|
Great Moments in Public Radio
Mendo's Vagina-Friendly Cops
AVA News Service
Women's Voices, KZYX public radio, Monday, January 26, 2004.
Subject: The upcoming screening of a local production of the Vagina Monologues in Ukiah on Friday evening, January 30, 2004, at Mendocino College's Center Theater.
Host: Karen Ottoboni. Guests: Mendocino County Undersheriff Gary Hudson; Erica Cooperrider, Vagina Monologues co-producer.
* * *
Hudson: One of the things I would like to see people latch on to with the V-Day (Vagina Day) Movement...all of us who worked on [the domestic violence] protocol can look back on that movement over the 15 years it's been in existence and know that we were all part of something that was very special. V-Day is much the same way. The people I've worked...the people who've been involved with it locally, all have that same feeling of being involved in something special.
Ottoboni: And you were on the V-Day steering committee for 2002, and not only that, we come forward to 2003, and how were you involved in V-Day then, Gary?
Hudson: I was given the incredible gift of being allowed to go on stage as the only male performer in the Ukiah presentation of the Vagina Monologues, and deliver a monologue that I'd written myself.
Ottoboni: And he is also on the board of Project Sanctuary, been doing that since August of 2003, and he's also the elected chair of the Mendocino County Domestic Violence Council, and that just happened this year!
Hudson: Yes, it did! It was effective January.
Ottoboni: And on top of it, folks, he and Tony Craver even have spots in this documentary! Right?
Erica Cooperrider: This is your opportunity to see our Sheriff in a red boa! Our Sheriff and Undersheriff! Both in red feather boas! (Laughs)
Hudson: I have to tell you this story behind that. Um, the film crew had come to Sheriff Craver's office and they had asked to interview us, so they set up in the corner of Tony's office and we had a fairly lengthy interview, and, uh, I talked Tony into going to see the show with me that night, so I had my family with me, and uh, here's Tony, and we watched the show and at the end of the show the film crew had set up outside the art gallery out there in the college theater and they grabbed both of us, they wanted to get some reaction, but before they started the cameras rolling one of the film crew ran out, found a couple of the performers, and all the women in the show were dressed in black with these red feather boas. They grabbed the boas, they tossed one around my neck and one around Tony's neck, and, uh, um, Tony tried to take the loose end, I think it was the right side of it, and toss it over his left shoulder. Well, he had a leather jacket on and it kept slipping off. So during the whole filming he's fighting with this red feather boa, and if you go to see nothing else in this film, um, I'm told that that's worth seeing. I have not seen the film myself, I've talked to some people who have seen it and they tell me it's just an incredible film, and really something great for Ukiah!

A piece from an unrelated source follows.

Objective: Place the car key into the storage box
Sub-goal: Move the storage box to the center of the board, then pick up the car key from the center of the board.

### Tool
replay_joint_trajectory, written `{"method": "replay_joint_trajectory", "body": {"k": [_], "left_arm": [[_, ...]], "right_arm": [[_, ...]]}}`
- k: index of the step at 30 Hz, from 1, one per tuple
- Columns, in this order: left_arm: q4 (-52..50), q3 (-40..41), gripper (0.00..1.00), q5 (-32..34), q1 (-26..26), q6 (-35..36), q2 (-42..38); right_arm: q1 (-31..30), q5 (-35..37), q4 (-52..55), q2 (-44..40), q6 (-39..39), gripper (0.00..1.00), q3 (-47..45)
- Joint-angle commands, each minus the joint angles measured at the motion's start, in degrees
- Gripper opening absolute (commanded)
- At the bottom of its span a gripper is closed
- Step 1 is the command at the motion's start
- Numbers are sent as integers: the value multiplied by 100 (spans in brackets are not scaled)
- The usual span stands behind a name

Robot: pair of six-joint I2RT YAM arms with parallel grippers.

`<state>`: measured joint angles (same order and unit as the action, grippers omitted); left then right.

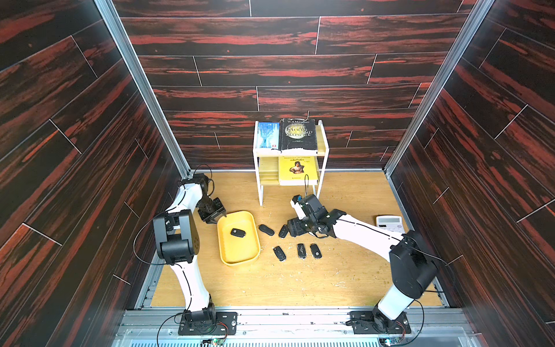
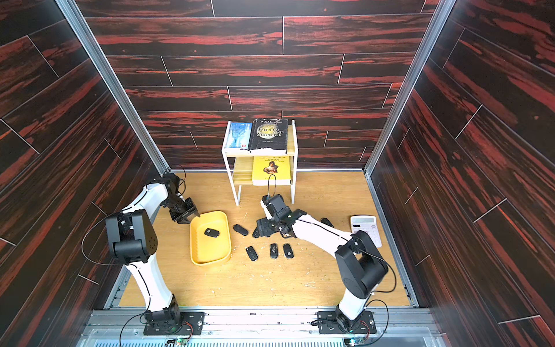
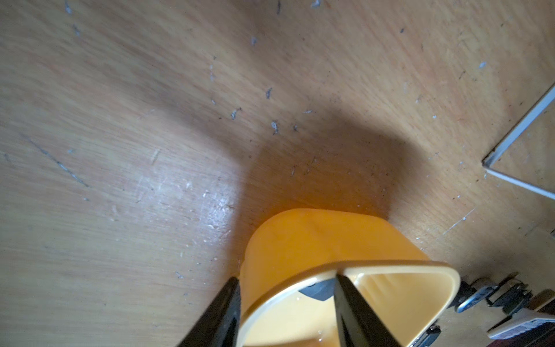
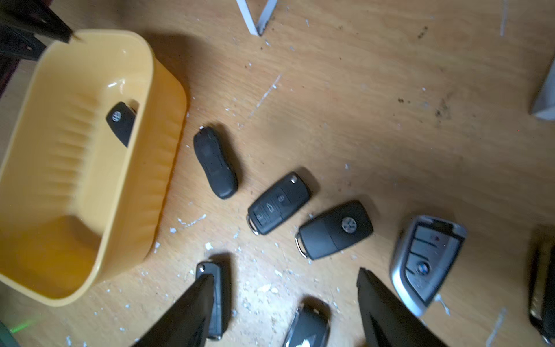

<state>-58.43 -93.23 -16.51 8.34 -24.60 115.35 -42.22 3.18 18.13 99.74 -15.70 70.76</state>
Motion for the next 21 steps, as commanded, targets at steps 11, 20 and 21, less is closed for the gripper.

Ottoboni: That's why Gary Hudson is on this show, Women's Voices, because he's been at this issue from the beginning, for a long time in Mendocino County, and very active and very proactive, very supportive in helping women through these issues and I think he's incredibly supportive of the topic. ... The reason Undersheriff Gary Hudson is on this show is because he's very vagina-friendly.